=== WHAT YOU ARE ASKED TO DO ===
Please state how many lines of the data below contain the word "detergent", offering nothing besides the number.

=== Source records ===

-*-*-

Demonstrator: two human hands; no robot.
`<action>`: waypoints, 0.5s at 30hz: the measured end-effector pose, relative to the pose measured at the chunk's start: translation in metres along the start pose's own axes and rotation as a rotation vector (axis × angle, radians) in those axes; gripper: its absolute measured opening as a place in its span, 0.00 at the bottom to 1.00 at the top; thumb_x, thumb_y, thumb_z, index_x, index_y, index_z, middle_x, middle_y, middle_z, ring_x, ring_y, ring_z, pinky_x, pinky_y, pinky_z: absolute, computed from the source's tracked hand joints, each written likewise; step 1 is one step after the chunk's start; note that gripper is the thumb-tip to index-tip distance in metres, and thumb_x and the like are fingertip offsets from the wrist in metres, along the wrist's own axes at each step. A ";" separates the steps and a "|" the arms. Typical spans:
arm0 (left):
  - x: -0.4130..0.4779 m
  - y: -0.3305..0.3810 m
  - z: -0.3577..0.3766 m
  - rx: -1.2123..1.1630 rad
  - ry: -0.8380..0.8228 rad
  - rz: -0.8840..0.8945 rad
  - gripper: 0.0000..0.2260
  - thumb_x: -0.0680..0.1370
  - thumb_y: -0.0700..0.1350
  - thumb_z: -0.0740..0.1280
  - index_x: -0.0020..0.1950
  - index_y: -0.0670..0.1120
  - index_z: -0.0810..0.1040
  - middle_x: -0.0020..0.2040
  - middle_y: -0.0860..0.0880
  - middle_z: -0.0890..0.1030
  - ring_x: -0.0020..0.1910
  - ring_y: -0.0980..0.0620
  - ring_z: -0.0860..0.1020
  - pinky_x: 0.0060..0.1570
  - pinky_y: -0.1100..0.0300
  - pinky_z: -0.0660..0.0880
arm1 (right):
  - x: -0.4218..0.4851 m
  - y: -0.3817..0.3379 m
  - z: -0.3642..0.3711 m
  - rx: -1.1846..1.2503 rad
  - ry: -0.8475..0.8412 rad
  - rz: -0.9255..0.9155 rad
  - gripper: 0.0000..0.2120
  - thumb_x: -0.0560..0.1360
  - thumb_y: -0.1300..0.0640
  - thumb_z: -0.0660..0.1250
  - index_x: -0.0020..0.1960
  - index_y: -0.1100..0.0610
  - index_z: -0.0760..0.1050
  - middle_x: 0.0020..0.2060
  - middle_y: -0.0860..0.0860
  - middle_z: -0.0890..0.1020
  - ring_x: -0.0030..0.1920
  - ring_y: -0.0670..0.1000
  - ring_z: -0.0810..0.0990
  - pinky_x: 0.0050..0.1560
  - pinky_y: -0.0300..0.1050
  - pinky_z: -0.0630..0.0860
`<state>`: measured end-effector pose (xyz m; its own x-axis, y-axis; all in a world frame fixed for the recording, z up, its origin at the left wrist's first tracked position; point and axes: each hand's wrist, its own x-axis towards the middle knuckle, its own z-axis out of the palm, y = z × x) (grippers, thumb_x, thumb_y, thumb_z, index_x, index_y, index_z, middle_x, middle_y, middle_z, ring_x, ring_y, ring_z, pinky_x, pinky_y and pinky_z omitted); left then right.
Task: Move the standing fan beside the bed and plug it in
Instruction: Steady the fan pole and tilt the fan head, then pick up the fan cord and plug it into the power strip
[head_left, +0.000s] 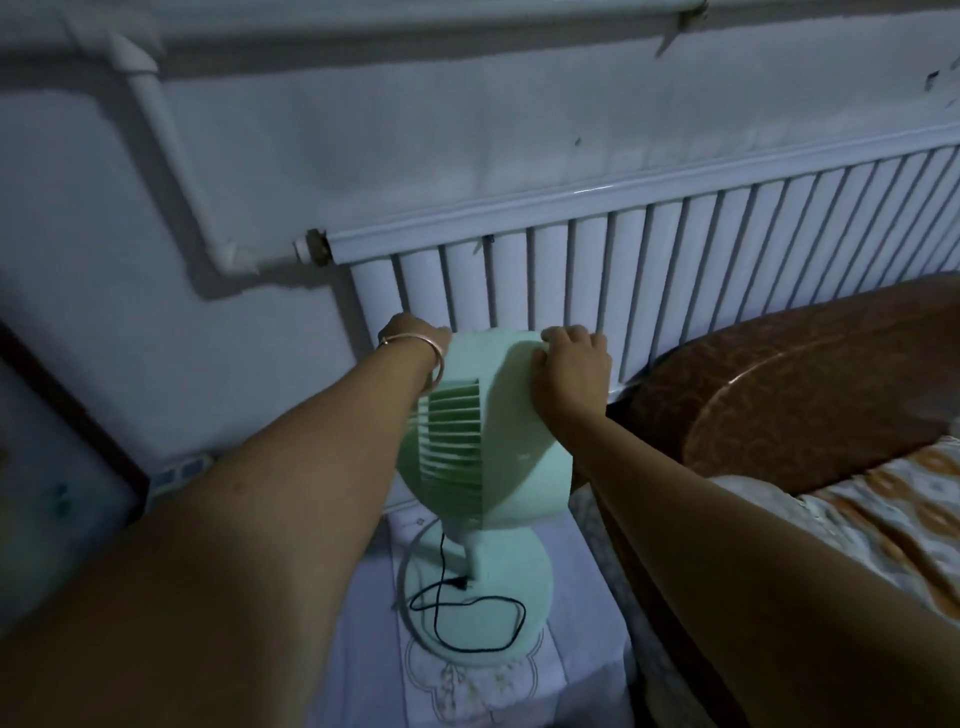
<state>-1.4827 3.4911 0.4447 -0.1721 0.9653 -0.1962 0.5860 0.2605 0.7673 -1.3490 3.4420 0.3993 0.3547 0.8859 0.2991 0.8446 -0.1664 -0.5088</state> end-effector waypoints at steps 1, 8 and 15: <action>0.000 -0.007 -0.004 -0.037 0.013 -0.005 0.23 0.76 0.48 0.64 0.66 0.35 0.73 0.60 0.38 0.79 0.59 0.41 0.78 0.58 0.54 0.76 | -0.004 -0.008 0.002 0.021 0.011 -0.068 0.17 0.80 0.59 0.53 0.65 0.60 0.72 0.64 0.58 0.74 0.64 0.59 0.68 0.63 0.50 0.65; 0.017 -0.080 -0.032 -0.199 0.063 -0.072 0.08 0.72 0.43 0.66 0.38 0.39 0.80 0.44 0.36 0.83 0.42 0.44 0.78 0.53 0.48 0.77 | -0.044 -0.074 0.051 0.249 -0.037 -0.499 0.14 0.73 0.70 0.60 0.56 0.67 0.78 0.56 0.64 0.79 0.56 0.65 0.74 0.55 0.56 0.71; 0.032 -0.132 -0.064 -0.236 -0.021 -0.118 0.15 0.75 0.34 0.63 0.28 0.42 0.72 0.28 0.43 0.73 0.29 0.47 0.71 0.35 0.57 0.70 | -0.070 -0.109 0.115 0.273 -0.160 -0.567 0.15 0.67 0.74 0.63 0.52 0.69 0.79 0.49 0.66 0.81 0.51 0.66 0.77 0.51 0.52 0.75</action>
<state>-1.6165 3.4861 0.3759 -0.2108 0.9292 -0.3034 0.3617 0.3625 0.8589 -1.5122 3.4480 0.3415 -0.1986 0.8611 0.4681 0.7433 0.4436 -0.5007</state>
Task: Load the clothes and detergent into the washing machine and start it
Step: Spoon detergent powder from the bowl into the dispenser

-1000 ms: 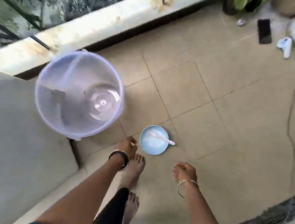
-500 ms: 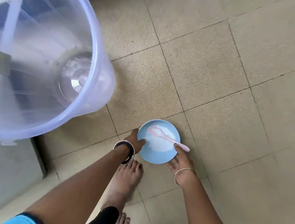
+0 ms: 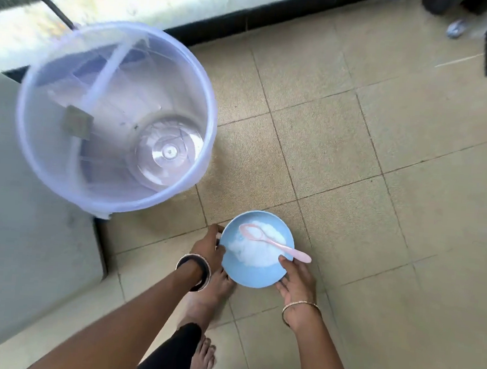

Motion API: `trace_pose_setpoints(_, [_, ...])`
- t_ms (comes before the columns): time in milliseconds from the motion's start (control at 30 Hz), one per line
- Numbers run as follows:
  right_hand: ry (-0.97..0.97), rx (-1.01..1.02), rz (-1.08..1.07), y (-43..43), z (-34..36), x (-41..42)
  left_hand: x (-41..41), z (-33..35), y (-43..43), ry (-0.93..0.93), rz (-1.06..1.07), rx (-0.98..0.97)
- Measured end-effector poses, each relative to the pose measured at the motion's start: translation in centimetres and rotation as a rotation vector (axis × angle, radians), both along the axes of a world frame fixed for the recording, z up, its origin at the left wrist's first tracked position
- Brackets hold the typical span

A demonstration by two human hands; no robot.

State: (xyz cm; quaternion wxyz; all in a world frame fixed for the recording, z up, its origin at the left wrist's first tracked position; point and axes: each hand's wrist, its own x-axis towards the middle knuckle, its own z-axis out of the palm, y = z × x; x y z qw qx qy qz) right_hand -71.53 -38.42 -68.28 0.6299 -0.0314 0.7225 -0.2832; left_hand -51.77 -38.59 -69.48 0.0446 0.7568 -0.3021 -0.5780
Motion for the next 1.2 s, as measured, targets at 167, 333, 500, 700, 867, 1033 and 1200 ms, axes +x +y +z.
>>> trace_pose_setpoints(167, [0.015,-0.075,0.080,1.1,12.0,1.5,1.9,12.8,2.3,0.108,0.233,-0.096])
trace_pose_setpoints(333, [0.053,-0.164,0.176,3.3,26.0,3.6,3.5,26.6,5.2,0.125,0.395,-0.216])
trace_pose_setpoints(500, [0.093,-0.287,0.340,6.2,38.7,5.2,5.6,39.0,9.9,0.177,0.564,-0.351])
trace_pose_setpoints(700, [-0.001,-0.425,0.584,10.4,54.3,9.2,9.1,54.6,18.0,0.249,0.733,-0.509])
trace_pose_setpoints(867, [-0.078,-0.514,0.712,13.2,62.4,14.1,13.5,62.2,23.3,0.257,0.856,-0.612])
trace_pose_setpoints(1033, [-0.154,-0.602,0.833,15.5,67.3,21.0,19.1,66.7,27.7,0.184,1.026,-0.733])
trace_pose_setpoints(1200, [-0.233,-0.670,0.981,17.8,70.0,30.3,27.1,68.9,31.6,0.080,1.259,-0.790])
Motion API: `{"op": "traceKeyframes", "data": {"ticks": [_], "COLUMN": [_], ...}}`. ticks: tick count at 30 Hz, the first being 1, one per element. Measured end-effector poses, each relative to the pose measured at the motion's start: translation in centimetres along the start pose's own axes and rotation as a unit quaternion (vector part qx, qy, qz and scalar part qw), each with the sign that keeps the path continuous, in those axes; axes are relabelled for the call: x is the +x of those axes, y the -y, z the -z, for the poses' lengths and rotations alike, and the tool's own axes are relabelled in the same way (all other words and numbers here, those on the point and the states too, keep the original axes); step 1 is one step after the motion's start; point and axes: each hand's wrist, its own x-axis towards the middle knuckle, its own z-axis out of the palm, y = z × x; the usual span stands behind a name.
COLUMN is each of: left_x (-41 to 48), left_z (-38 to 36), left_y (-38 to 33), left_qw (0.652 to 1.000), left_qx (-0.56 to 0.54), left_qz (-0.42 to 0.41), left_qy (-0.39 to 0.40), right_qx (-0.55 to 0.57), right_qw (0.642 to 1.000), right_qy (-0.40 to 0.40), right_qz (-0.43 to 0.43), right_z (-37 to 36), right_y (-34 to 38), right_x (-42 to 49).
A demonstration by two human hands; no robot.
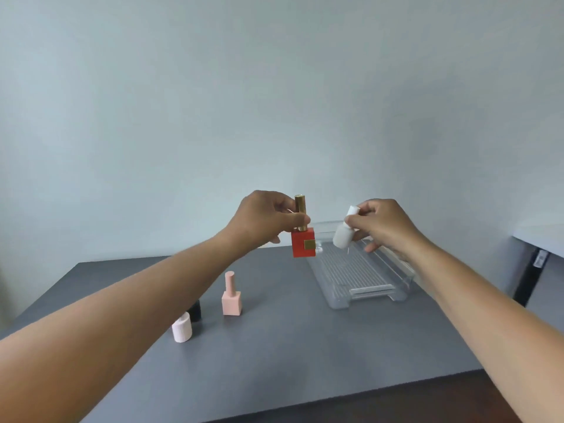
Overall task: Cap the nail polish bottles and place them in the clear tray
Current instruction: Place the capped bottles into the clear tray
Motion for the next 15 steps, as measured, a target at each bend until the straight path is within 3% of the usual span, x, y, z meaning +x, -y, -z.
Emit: {"op": "traceKeyframes", "data": {"ticks": [6, 15], "left_x": [7.9, 16.8], "left_z": [-5.6, -11.6], "left_y": [0.4, 4.5], "left_qw": [0.999, 0.994], "left_qx": [0.025, 0.079], "left_qz": [0.018, 0.066], "left_qy": [0.019, 0.032], "right_qx": [-0.037, -0.113], "right_qw": [0.999, 0.992], "right_qy": [-0.016, -0.010], "right_qz": [-0.036, -0.048], "right_z": [2.9, 1.8], "right_y": [-4.5, -9.6], "right_x": [5.9, 13.1]}}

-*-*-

=== EXERCISE SOLUTION ===
2